Nicht nur Herpes-Viren, sondern auch Dellwarzen, die durch einen anderen Virus verursacht werden, können vermehrt bei Patienten mit neurodermitischen Hautveränderungen auftreten. Die kleinen, erhabenen Dellwarzen, die meist in Gruppen auftreten und in der Mitte eingedellt sind, sind mit Medikamenten kaum zu behandeln und müssen in der Regel mühsam per Hand aus der Haut entfernt werden. Häufig findet man die Dellwarzen auch an Stellen des Körpers, wo nur wenige Hautveränderungen zu finden sind. In diesem Falle ist anzunehmen, dass die Abwehrkraft der Haut des Neurodermitispatienten gerade während eines Neurodermitisschubs eingeschränkt ist.
Neben den Medikamenten, die als Wirkstoffe in Cremes auf die Haut aufgetragen werden, gibt es auch noch Medikamente, die in Tablettenform eingenommen werden. Eine solche Therapieform ist allerdings nur dann zu empfehlen, wenn die Hautveränderungen sehr stark ausgeprägt sind und man der Neurodermitis durch eine Therapie mit Salben und Cremes nicht anders begegnen kann. So kann man auch Kortison oder andere entzündungshemmende Medikamente (sog. Immunsuppressiva) in Tablettenform einnehmen. Allerdings besteht bei Einnahme in Tablettenform immer die Gefahr, dass ausgeprägte unerwünschte Nebenwirkungen auftreten. Deshalb sollte man hier sehr zurückhaltend sein, sich auf den Rat seines Arztes verlassen und nicht ohne Not nebenwirkungsreiche Medikamente in dieser Form zu sich nehmen.
Gegen den Juckreiz bei Neurodermitis nehmen viele Patienten Antihistaminika ein, die den oft quälenden Juckreiz lindern. Durch Einnahme solcher Medikamente kommt es dann auch nicht mehr in dem Maße zum Aufkratzen der Haut. Viele dieser Medikamente sind in der Apotheke frei verkäuflich.

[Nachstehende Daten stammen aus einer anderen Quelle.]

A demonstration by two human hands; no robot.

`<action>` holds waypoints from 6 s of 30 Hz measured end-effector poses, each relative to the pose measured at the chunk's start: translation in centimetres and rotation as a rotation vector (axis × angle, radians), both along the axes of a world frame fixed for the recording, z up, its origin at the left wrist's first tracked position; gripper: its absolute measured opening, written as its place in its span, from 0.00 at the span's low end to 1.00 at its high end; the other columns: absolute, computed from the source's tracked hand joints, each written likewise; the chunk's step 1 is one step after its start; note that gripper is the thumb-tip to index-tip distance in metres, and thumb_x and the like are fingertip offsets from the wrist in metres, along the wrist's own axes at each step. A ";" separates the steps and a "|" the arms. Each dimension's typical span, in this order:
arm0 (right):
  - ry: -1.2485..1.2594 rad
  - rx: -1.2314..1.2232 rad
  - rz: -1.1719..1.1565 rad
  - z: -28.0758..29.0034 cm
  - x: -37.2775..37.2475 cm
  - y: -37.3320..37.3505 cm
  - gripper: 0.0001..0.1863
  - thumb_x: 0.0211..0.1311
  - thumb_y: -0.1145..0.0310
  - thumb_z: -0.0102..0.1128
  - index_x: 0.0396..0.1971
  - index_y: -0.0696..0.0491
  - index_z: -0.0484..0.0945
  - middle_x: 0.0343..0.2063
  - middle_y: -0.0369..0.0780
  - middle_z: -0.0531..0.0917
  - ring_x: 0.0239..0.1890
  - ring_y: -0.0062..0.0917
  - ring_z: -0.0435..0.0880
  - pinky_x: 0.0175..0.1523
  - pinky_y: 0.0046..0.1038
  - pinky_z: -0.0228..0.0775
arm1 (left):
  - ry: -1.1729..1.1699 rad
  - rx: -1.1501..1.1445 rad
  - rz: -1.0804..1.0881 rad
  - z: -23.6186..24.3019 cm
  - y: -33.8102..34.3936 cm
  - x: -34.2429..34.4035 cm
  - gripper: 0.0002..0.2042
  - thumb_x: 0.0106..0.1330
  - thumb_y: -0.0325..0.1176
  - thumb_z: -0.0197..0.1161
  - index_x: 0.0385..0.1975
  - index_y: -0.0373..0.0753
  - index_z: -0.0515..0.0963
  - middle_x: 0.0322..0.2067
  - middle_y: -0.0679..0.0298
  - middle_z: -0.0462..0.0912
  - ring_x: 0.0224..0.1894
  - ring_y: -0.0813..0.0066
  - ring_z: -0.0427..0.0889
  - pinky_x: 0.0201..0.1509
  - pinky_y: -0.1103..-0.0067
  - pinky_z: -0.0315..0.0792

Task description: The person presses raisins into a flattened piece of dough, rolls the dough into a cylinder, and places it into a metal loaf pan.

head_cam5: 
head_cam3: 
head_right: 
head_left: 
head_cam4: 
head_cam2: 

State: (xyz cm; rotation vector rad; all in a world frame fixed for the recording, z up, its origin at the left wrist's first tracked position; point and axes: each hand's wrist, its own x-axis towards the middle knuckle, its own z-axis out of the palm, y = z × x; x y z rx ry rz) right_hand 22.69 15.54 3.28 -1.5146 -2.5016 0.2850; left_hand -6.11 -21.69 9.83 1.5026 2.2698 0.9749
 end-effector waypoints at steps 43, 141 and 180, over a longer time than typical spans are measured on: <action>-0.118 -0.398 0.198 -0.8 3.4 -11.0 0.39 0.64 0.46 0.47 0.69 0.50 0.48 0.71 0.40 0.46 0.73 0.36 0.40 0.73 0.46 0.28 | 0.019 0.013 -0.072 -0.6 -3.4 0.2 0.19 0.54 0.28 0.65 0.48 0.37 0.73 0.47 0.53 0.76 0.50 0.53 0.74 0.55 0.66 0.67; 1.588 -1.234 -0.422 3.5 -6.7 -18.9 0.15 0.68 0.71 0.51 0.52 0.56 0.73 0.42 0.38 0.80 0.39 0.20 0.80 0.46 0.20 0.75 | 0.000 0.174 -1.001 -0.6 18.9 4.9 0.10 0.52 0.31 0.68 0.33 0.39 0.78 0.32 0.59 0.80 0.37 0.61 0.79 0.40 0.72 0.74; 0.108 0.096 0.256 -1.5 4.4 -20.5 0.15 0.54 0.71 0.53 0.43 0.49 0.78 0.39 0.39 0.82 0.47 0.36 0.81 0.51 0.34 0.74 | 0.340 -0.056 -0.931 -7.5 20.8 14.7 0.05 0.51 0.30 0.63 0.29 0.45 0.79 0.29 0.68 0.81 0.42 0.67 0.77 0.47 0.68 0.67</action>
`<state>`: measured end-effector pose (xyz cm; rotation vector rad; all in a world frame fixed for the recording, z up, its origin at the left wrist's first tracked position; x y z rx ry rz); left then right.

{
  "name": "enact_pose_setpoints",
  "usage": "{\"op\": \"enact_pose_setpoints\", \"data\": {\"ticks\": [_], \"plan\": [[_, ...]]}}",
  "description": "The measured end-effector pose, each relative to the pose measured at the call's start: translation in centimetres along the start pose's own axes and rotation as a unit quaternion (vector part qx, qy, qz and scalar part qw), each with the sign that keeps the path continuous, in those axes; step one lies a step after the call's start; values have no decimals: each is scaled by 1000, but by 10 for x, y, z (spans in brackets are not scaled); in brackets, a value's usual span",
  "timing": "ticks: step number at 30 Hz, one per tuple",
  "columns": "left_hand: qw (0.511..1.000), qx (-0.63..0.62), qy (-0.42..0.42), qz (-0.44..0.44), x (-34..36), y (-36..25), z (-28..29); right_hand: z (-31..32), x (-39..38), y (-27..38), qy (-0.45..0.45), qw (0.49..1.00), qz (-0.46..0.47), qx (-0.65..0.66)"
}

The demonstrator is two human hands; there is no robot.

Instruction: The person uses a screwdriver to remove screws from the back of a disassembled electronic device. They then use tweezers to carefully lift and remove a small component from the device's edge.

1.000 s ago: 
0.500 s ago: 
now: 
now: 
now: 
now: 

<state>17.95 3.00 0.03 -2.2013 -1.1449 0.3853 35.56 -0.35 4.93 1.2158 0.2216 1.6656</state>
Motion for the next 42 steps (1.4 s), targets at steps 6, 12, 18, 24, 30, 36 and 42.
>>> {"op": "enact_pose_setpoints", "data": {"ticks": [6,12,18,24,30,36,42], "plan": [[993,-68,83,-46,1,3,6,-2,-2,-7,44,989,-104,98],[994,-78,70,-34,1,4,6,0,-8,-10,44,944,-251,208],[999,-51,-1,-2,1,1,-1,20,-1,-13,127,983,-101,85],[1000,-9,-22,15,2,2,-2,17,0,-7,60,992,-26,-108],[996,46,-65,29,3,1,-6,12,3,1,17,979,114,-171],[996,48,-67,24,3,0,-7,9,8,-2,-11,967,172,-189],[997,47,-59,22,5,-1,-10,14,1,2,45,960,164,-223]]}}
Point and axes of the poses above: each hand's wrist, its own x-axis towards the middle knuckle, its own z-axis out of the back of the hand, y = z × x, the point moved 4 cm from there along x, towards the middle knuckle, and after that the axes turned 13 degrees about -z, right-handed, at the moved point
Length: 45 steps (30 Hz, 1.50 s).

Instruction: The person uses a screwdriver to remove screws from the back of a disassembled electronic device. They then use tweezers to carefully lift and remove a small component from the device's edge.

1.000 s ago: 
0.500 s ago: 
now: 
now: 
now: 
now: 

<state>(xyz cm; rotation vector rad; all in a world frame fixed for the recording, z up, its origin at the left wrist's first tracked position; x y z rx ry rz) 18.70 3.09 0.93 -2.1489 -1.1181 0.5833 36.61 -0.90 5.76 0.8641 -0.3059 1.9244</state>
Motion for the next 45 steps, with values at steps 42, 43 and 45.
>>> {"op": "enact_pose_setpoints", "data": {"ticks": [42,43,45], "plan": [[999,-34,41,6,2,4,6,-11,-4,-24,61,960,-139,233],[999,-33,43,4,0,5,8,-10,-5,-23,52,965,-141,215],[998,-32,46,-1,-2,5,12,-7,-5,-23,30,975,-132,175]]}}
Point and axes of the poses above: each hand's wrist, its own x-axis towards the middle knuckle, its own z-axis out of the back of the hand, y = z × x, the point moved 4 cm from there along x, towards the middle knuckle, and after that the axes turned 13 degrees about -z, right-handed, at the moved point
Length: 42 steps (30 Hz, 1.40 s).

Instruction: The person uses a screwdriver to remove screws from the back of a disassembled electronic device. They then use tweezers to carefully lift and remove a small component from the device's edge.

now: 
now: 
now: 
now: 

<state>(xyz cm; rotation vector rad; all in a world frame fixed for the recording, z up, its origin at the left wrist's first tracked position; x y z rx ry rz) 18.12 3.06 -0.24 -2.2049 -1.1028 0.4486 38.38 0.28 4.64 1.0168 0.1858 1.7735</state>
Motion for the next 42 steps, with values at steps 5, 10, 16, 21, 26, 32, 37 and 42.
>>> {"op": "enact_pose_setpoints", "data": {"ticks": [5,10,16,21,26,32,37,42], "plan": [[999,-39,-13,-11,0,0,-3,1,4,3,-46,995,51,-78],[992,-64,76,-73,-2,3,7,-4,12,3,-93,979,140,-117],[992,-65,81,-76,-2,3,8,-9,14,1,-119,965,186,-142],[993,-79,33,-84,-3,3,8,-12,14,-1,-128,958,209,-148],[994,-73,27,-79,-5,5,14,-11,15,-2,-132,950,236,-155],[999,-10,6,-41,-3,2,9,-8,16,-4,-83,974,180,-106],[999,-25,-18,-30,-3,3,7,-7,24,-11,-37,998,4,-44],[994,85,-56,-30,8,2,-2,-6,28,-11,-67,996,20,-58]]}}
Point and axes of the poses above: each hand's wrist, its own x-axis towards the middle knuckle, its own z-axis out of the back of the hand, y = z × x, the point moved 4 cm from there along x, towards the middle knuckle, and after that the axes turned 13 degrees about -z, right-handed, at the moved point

Wichtig ist, sich beim Arzt oder Apotheker über die möglichen Nebenwirkungen zu erkundigen. Zum Beispiel führen bei vielen Menschen Antihistaminika zu Müdigkeit und sollten deshalb bei Patienten mit bestimmten Berufen nicht eingesetzt werden. Beachtenswert ist auch noch, dass die Vielzahl unterschiedlicher Antihistaminika auch unterschiedlich auf den Menschen wirken. So ist es zu empfehlen, dass, wenn ein Antihistaminikum nicht wirkt, ein anderes Antihistaminikum mit einem anderen Wirkstoff ausprobiert wird. Grundsätzlich sollte man den Beipackzettel genau lesen und sich bei Bedarf in der Apotheke über das einzunehmende Medikament genau aufklären lassen.